開発費の調達と、トークンによる収益分配のため、IEOを通じて換価可能にすることを目的としています。
引用元:DART`s ホワイトペーパー
YAYトークン
株式会社ナナメウエが企画・開発・運営するSNS「Yay!」のガバナンストークンとして発行されます。
すでに稼働しているサービスがあり、あとからIEOを行う珍しいパターンです。
プラットフォームにはFTとして「YAY」と「EMPLE」、NFTとして「Yay! Genesis」と「Yay! Pal」が存在します。
各種トークンの役割は以下の通りです:
- YAY : ガバナンストークン、Ethereumで発行、発行上限100億枚
- EMPLE:ユーティリティトークン、Arbitrumで発行、発行上限なし
- Yay! Genesis:Yay! Palをミントする権利をもつNFT、Ethereumで発行、発行上限5000枚
- Yay! Pal:Play to EarnのためのNFT、Arbitrumで発行、発行上限なし
サービス内のトークノミクスは2種類存在します。
- マーケットプレイス型 : 利用者がPalを購入して参加します。
- プール型 : 利用者が無償でPalを取得し参加します。
参考記事:「YAY ホワイトペーパー」徹底解説、Yay!のトークノミクスが実現する「SocialFi」とは?(ナナメウエ 石濵嵩博)

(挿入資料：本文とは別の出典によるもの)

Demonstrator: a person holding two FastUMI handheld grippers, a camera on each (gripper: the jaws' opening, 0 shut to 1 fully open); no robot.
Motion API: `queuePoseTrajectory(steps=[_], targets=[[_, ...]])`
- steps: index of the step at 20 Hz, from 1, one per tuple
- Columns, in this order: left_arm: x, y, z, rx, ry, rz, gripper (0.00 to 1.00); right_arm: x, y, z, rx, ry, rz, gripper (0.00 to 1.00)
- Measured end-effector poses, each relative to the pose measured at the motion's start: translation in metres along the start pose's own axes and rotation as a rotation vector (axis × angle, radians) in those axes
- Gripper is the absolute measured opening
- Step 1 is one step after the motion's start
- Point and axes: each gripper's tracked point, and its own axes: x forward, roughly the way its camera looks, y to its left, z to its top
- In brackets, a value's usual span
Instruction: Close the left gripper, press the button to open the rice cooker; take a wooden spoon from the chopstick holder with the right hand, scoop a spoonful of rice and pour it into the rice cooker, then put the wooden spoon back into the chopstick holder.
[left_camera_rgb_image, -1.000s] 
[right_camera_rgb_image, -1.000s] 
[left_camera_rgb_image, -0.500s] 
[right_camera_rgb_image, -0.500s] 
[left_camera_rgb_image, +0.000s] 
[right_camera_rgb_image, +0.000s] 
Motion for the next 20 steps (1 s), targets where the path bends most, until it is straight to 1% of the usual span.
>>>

まとめ:資金調達の選択肢が増える一方で購入には注意が必要
ブロックチェーンを開発する事業者にとって新たな資金調達の選択肢となる一方で、IEO後にトークンが暴落するケースも過去に見受けられたため、純粋にトークンを発行する事業者やサービスを応援したい気持ちがなく、単に「儲かりそう」という考えで素人がうかつに手を出せる領域ではありません。
株式市場では投資家は様々なルールによって保護されますが、暗号資産の世界は株式に比べると未整備な部分が多いと言わざるを得ません。
※本記事は情報提供を目的としたものであり、特定の金融商品の取得・勧誘を目的としたものではありません。